According to Lester, the Fund’s Crisis Management Team comes together when needed with a mandate to ensure that it can continue to operate globally.

She said the team “ensures resilience and business continuity, manages crises or events in a centralised way and is made up of people from across the Fund in different areas.”

CRISIS THAT AFFECTS IMF

COVID-19 was first brought to the IMF by its security apparatus and viewed as an unseen security threat but has developed into health management. The facilities manager also made it clear that “what we manage is the crisis as it affects the Fund”. The team works closely with other organisations and key professionals.

Despite scenario planning, including for pandemics, Lester said when COVID-19 struck, the reality was very stark, and concerns zoomed in on the safety and security of staff in Asia, where the disease was first reported in November 2019.

All crises are assessed on merit to make a determination of impact on staff and the Fund’s ability to assist countries, she said.

The IMF has two main facilities in the US and leased buildings in more than 100 countries in the world, and Lester is responsible for the smooth running of all the its facilities and business worldwide, including Jamaica.

“My department is a conglomerate of different types of service that any organisation needs in order to function. And we provide it from this centralised department. It covers five main areas – facilities management, creative solutions and language, security and general services management. Wherever we have a resident representative, we lease spaces (residential and offices) in many countries,” she explained.

Every issue related to those international arrangements, from a broken pipe to the air-conditioning system, is managed by her department.

TIGHT ON SECURITY

IMF’s language service division must provide translation and interpretation in all countries it operates, although English is the operations’ main language of the IMF. They are also often called to provide services in “exotic language”. The departments work hand in hand with communication to provide media services and designs for all the Fund’s audiovisual products worldwide.

With one of IMF’s offices located at 1900 Pennsylvania Avenue in Washington, DC close to the White House, Lester said the offices receive frequent security briefing but would go no further.

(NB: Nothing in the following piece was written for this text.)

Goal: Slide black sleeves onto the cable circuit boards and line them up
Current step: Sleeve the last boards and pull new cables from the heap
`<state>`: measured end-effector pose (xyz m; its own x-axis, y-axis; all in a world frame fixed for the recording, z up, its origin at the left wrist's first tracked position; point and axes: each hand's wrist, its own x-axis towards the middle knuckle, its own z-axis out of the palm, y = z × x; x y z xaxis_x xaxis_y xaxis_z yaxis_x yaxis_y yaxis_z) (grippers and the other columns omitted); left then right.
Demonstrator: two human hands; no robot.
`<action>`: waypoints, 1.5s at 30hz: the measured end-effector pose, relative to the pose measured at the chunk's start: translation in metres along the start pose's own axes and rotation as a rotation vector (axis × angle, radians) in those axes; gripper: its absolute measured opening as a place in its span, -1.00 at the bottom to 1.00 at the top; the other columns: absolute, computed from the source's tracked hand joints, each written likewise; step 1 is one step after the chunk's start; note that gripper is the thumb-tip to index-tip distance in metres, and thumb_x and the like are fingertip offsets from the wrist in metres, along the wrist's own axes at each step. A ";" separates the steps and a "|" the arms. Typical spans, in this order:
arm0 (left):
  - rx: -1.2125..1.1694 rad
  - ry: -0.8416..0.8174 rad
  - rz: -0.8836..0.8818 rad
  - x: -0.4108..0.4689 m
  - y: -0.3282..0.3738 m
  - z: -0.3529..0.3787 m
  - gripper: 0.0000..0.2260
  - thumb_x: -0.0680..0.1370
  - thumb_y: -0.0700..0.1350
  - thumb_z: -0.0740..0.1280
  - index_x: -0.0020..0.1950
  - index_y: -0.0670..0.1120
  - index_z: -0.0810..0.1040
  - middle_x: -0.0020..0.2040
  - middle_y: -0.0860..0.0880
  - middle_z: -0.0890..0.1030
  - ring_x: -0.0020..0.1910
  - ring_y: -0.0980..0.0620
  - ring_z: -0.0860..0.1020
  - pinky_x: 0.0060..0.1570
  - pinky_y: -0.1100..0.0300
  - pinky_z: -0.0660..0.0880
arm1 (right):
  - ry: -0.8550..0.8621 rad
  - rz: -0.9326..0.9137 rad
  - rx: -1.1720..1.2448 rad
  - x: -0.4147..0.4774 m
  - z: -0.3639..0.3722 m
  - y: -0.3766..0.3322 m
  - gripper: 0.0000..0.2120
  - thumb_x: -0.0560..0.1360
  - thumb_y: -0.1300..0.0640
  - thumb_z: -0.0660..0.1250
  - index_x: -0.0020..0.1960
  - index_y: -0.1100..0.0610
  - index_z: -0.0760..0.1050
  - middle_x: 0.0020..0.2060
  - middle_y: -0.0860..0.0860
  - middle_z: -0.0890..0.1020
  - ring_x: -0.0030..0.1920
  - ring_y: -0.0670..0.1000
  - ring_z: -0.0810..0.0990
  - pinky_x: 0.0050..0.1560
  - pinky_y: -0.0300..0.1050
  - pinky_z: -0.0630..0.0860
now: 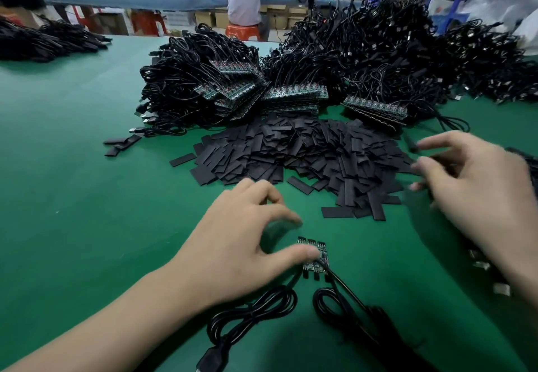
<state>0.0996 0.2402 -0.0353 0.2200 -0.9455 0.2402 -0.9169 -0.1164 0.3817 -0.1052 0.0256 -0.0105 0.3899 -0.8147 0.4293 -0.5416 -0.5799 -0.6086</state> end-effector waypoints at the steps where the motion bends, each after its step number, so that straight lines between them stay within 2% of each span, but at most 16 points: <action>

“We did batten down the week of the elections. In fact, the DC government had encouraged businesses and so on to batten down. This week, we didn’t because we felt that the focus of the event would not be near where we are,” she said of last week’s mob attack on the country’s capital where lawmakers were meeting to ratify the votes of the Biden/Harris victory in last November’s general elections.

Security is one of the services under Lester’s portfolio and she said it was critical to the operations of the IMF.

“The security service is very important. We not only have to maintain the security of our headquarters buildings, but in typical non-COVID time, we have missions going out a dime a dozen. We train, and we have a worldwide group that can respond very quickly if there is an event in a country where we have staff. We have a 24-7 emergency operation,” she stated.

The general services division procures “all goods and services for the Fund” and all major procurement is also handled by Lester’s office.